Apoyó la masa quejica de carne sobre el cristal. Los llantos del bebé creaban una sinfonía adecuada para aquel instante, resonando en el hueco vacío de la nave piramidal. La superficie pulida y transparente estaba inclinada, de forma que la sangre resbalase hacia un embudo de cristal que la recogería en el interior del sagrado corazón de la diosa.

Liberó el cuchillo alargado y negro que llevaba colgado al cinto. Había sido una suerte encontrar la daga perdida de Tyriej. Estaba entre los restos del cuerpo quemado de la condesa. Parecía que sí que tendrían que haberse preocupado por seguir a aquella bruja que había revivido, pero el destino había jugado a su favor. La condesa estaba muerta, tenía el arma legendaria en su mano y el cáliz de sangre pura lloriqueaba ante él, a la espera del golpe que le diese la muerte que merecía.

Levantó el filo negro sobre su cabeza. Había pensado mucho en qué utilizaría para rasgar la delicada piel del cáliz. Muchos cazadores temían que un objeto corriente no consiguiese hacerle daño alguno. Al fin y al cabo, su sangre era pura, no estaba mezclada con sangre humana que la hiciese débil a armas comunes.
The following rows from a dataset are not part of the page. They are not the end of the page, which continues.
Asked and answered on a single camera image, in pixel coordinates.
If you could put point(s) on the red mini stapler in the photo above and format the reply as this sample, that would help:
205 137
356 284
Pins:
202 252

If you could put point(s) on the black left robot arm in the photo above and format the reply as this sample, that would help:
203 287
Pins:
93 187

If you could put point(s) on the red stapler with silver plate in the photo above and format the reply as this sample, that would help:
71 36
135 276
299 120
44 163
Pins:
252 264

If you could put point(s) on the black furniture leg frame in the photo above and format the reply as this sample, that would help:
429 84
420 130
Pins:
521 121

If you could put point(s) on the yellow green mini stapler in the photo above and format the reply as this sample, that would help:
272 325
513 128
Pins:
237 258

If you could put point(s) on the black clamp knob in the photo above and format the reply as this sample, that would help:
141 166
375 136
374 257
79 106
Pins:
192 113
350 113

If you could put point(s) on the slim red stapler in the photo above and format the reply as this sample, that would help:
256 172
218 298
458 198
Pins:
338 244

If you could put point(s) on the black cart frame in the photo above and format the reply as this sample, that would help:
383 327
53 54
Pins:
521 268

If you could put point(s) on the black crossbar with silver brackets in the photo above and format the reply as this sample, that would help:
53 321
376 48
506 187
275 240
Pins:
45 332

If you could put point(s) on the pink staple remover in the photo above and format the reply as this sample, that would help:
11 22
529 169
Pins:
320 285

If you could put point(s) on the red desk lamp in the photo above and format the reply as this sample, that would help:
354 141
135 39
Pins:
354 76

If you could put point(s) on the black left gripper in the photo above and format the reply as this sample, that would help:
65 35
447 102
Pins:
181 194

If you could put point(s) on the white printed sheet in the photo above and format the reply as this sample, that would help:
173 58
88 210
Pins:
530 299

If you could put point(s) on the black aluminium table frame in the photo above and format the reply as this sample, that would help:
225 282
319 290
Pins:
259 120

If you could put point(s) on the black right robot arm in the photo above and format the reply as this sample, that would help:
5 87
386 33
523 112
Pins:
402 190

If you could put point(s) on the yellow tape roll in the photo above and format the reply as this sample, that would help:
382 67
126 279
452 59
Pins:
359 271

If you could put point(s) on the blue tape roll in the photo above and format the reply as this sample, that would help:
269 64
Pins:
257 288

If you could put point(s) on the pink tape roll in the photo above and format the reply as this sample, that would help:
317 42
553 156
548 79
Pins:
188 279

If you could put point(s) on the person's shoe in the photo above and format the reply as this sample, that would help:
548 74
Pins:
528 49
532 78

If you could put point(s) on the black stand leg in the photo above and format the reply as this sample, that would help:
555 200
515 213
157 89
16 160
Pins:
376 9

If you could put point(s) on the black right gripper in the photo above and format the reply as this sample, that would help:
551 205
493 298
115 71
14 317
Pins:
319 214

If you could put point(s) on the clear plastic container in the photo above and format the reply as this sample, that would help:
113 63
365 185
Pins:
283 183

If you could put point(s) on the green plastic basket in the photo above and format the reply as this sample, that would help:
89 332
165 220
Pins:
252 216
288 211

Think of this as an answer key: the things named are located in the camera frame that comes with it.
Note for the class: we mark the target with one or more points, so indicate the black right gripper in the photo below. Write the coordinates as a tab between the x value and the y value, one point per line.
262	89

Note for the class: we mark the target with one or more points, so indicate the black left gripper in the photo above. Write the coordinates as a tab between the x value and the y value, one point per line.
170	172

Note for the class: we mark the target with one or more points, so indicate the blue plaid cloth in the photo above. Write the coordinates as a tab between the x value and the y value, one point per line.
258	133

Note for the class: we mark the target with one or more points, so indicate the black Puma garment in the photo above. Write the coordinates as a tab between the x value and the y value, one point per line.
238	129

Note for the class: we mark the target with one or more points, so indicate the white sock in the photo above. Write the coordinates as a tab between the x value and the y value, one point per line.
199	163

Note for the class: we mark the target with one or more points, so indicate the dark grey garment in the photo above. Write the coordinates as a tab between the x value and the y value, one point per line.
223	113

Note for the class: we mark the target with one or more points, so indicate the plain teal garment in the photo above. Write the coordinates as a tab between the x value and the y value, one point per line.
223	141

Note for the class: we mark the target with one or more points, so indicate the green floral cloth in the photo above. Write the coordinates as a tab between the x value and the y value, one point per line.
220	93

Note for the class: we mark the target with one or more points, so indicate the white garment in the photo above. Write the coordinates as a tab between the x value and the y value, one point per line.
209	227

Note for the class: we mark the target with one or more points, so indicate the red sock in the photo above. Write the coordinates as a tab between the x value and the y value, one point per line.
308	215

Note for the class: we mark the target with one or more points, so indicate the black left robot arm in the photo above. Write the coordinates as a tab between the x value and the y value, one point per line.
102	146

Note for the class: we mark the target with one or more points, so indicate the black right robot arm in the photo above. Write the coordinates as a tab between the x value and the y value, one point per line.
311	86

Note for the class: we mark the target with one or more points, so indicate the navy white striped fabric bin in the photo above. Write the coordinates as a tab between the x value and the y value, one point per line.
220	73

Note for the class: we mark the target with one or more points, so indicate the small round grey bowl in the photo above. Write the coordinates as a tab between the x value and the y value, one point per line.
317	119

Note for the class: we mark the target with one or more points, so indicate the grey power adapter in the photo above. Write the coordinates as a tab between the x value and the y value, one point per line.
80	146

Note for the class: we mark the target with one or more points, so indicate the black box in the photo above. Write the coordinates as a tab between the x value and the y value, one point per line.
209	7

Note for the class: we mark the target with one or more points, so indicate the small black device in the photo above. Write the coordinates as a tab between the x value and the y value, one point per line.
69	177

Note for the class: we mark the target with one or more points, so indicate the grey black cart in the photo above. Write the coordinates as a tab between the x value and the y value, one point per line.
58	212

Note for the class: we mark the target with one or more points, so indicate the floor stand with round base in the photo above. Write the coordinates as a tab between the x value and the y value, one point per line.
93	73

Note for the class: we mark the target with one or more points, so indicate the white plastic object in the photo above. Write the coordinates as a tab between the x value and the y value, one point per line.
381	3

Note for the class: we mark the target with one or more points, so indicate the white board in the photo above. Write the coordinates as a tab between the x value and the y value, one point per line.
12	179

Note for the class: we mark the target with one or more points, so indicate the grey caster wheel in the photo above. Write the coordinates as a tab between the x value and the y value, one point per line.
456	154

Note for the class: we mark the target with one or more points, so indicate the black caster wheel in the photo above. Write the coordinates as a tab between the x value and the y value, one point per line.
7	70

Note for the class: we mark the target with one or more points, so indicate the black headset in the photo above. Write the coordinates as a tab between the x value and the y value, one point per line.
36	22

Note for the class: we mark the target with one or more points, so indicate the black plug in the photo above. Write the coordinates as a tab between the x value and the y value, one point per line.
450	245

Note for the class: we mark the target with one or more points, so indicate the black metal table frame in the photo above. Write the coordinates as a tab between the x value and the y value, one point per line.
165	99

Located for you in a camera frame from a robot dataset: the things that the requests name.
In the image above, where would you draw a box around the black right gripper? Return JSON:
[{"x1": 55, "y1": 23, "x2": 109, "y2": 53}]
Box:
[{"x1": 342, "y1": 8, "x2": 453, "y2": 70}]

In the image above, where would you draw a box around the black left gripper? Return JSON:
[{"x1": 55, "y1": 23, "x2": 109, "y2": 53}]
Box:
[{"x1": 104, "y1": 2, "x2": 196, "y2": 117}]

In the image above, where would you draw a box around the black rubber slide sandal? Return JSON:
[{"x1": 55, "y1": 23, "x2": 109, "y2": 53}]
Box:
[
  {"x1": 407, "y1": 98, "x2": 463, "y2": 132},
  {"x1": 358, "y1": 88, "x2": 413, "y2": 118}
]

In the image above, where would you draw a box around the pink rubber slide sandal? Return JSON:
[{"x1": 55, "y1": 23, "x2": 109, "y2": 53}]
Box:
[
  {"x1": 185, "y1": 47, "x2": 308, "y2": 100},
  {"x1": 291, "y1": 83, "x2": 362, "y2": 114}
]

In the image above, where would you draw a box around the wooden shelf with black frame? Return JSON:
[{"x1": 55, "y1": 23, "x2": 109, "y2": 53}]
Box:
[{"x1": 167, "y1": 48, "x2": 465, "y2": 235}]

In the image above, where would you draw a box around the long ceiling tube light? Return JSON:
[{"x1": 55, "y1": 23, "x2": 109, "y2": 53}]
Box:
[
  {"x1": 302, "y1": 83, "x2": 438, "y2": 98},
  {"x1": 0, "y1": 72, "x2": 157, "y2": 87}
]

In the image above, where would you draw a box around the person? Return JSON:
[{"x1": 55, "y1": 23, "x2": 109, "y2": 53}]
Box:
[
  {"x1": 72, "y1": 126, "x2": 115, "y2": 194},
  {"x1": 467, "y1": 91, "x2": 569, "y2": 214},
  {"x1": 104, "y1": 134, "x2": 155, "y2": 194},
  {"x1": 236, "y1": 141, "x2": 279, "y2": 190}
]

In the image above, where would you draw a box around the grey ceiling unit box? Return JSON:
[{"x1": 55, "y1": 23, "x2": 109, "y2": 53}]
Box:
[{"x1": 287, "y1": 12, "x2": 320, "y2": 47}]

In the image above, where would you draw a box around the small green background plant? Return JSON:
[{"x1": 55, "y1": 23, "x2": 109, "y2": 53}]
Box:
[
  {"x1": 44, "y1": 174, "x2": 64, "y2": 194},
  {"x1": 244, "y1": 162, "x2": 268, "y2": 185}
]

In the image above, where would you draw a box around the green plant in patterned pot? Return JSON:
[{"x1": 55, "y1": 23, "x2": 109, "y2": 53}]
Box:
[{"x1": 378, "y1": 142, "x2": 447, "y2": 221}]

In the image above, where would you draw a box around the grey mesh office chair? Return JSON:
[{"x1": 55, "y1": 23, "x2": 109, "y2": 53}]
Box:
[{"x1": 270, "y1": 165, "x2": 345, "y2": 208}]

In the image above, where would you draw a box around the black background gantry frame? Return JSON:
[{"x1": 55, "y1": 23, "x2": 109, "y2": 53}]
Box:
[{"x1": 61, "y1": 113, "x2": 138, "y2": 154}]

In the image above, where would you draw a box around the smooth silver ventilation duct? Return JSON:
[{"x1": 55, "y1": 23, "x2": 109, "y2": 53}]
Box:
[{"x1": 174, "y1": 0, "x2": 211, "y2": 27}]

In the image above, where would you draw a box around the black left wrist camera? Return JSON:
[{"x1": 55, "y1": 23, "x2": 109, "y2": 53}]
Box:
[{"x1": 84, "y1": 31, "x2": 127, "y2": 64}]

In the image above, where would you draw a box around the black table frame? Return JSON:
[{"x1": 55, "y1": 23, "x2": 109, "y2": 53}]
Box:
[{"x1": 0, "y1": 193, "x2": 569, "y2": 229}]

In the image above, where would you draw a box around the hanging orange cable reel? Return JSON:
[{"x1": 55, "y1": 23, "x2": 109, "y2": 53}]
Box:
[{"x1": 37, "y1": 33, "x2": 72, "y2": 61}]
Ningún artefacto era capaz de hacer sangrar a un dios, excepto aquellos hechos con los huesos del Primer Dios Sin Nombre.

Por eso encontrar la daga legendaria había sido tan importante. La victoria estaba asegurada. A Guzmán le pareció una bella forma de justicia poética: devolver a la Diosa a la vida con la misma arma que la había condenado a la muerte.

Con una sonrisa triunfal, bajó el cuchillo con fuerza y el llanto dejó de escucharse.